Below is the distribution of the number of task completed throughout the entire simulation. For reference:

  • X-Axis = Number of Tasks Completed by a Worker
  • Y-Axis = Number of Workers

So these are showing the number of workers that were able to complete a certain number of tasks. For example, the baseline results are showing a power distribution, thus meaning there are about 700 workers that finished between 0-1000 tasks when there is a very small amount (around 5) workers that finished over 6000 tasks. Right away it is noticeable that the Average, Cascade, and 4 point simulations are producing much more even amounts of work completed across all workers. A much better result that the baseline.
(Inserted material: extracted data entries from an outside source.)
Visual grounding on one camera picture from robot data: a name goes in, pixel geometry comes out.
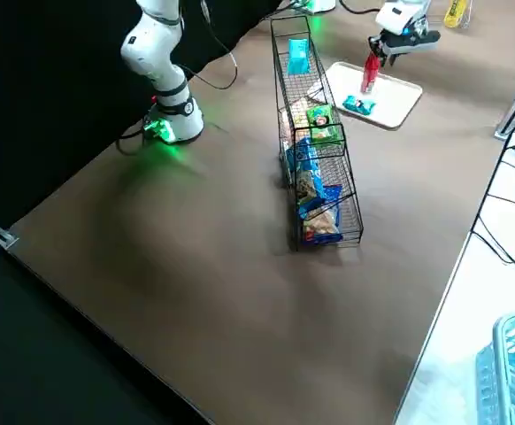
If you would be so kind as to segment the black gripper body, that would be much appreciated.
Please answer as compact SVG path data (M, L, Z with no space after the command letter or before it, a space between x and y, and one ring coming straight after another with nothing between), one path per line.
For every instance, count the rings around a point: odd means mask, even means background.
M412 53L416 50L432 49L440 40L441 33L428 30L423 35L416 32L407 35L384 34L383 51L387 56L398 56Z

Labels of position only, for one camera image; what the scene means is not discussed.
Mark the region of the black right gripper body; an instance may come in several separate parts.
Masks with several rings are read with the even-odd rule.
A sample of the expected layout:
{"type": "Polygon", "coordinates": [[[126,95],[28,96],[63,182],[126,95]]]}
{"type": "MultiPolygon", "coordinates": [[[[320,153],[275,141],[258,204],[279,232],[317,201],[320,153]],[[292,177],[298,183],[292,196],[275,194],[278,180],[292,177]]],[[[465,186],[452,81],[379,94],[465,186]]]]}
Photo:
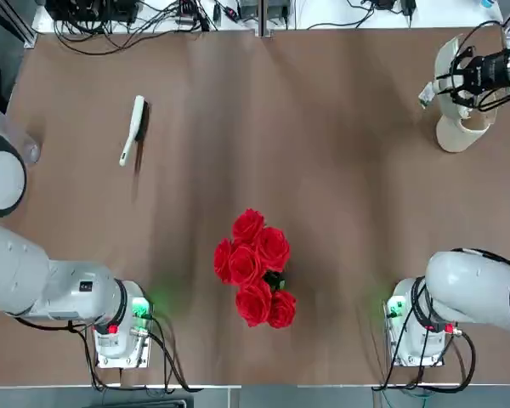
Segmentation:
{"type": "Polygon", "coordinates": [[[479,56],[476,68],[478,86],[481,92],[510,87],[507,64],[510,50],[479,56]]]}

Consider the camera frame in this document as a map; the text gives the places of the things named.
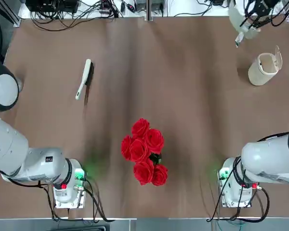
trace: red rose
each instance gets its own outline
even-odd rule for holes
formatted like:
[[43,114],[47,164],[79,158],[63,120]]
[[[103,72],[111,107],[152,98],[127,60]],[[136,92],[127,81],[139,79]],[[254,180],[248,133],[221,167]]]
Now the red rose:
[[127,135],[121,142],[121,153],[126,160],[131,160],[130,145],[131,137]]
[[155,186],[160,186],[166,183],[167,177],[168,177],[168,169],[163,165],[155,165],[154,172],[153,172],[153,178],[152,178],[152,184]]
[[150,183],[153,177],[154,166],[150,159],[146,161],[135,164],[134,166],[134,176],[139,180],[141,185]]
[[131,161],[142,162],[149,157],[150,152],[143,140],[135,139],[130,145],[130,154],[131,154],[130,158]]
[[162,148],[164,146],[164,138],[159,130],[150,129],[144,137],[146,144],[148,145],[148,149],[156,154],[160,154]]
[[140,118],[132,127],[131,133],[133,137],[142,138],[144,134],[149,130],[150,124],[146,119]]

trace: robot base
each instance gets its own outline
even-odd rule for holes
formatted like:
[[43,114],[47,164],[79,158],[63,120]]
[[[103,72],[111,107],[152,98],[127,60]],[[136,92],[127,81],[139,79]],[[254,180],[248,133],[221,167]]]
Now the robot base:
[[72,176],[65,189],[53,187],[53,194],[56,208],[83,208],[85,203],[85,173],[80,163],[75,159],[70,159],[72,164]]
[[[223,193],[221,196],[221,202],[223,207],[230,207],[230,208],[237,207],[241,195],[242,186],[237,183],[233,174],[229,176],[233,168],[234,160],[235,160],[234,158],[228,158],[224,162],[223,168],[219,170],[219,172],[217,173],[220,192],[222,191],[222,188],[227,178],[229,178],[228,182],[226,183],[223,189]],[[251,203],[249,203],[251,195],[252,195],[252,188],[249,189],[243,188],[239,207],[251,207]]]

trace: brush handle
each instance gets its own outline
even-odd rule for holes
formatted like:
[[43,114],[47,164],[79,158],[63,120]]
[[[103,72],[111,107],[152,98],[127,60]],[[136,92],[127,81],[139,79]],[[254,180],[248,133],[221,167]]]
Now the brush handle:
[[86,84],[87,82],[87,79],[88,79],[88,75],[89,75],[89,71],[90,71],[90,67],[91,67],[91,59],[87,59],[86,60],[86,64],[85,64],[85,68],[83,69],[83,73],[82,73],[82,79],[81,79],[81,83],[80,83],[80,86],[78,88],[78,91],[76,93],[76,100],[79,100],[80,98],[80,94],[81,94],[81,91],[83,89],[83,86]]

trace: table
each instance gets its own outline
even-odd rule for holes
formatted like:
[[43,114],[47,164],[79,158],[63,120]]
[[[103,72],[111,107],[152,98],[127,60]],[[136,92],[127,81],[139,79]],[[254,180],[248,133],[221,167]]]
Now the table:
[[[214,171],[224,160],[249,141],[289,130],[289,24],[266,26],[239,48],[235,37],[224,17],[94,20],[58,33],[25,20],[5,61],[24,89],[1,116],[31,147],[61,147],[78,159],[96,179],[109,218],[209,217],[218,195]],[[252,86],[248,67],[275,45],[283,68],[266,85]],[[95,71],[84,105],[75,94],[87,58]],[[163,187],[140,186],[120,154],[122,138],[140,117],[165,138]],[[289,185],[263,187],[269,216],[289,217]],[[222,209],[221,216],[234,212]],[[92,217],[91,201],[70,214]],[[241,215],[259,217],[257,200]],[[0,177],[0,218],[49,217],[42,190]]]

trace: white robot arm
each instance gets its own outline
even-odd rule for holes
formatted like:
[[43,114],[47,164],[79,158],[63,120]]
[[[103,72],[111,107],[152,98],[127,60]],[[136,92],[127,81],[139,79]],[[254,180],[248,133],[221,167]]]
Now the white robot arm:
[[85,174],[59,148],[29,148],[28,140],[0,119],[0,173],[6,181],[42,180],[53,185],[56,206],[81,208]]
[[224,207],[250,206],[253,183],[289,183],[289,132],[247,143],[241,157],[225,161],[218,179]]
However the Priority simulation is producing an even worse distribution than baseline, indicating only a few workers are getting a lot of work done. I wanted to see if the cascade model could assist in making the priority distribution better, but as you can see there is very little difference.

Reputation Distribution

Only looking at the four best (Baseline, Average, Cascade, 4 point) from now on, now I will examine the reputation distribution of the workers. Below within each graph is two lines, green and blue. The green lines represent a probability density of the reputation of workers and the blue line represents a cumulative density of the reputation of workers. What we should be looking for is if we are to assume that 0 is the average, is that the green line would be at its peak around 0 and the blue line would have its greatest increase in that area of the x-axis as well. However we see that within the baseline, average, and cascade simulations, the distribution is skewed in the right direction, indicating that on average the reputation of workers is higher than 0. The blue line also adds some more information by showing that workers who have a reputation of 1, are actually the most abundant. Only the 4 point scale simulation has a more normal distribution around 0, which is seen through the cumulative distribution (blue line) steadily increasing. Possible issues:

  • While this does shed some more light of the differences, there may be an issue with this simulations assumption in rating criteria. The simulation gives thresholds for workers and requesters to rate on, which are choosen at random through a given range of values. This range may be too narrow and causing a lot of ratings to be given very positively. It is interesting to see that there are differences even if this is the case

Task Distribution Over Age

One question was if new workers were going to have an equal chance within the system if they had low reputation. Examining the distribution of the average number of tasks completed over age should shed some light on this. Right away it is noticeable that within the baseline simulation, that the older a worker is in the system, the more tasks they will have completed. This is to be expected cause they have had more time to complete tasks. However the other simulations are having some rather difference results, in that on average, workers across all ages are completing an equal number of tasks. This is great to see in that more work is getting distributed and not excluding out newer workers. The most equal distribution has to be the average simulation, with the 4 point scale coming in second.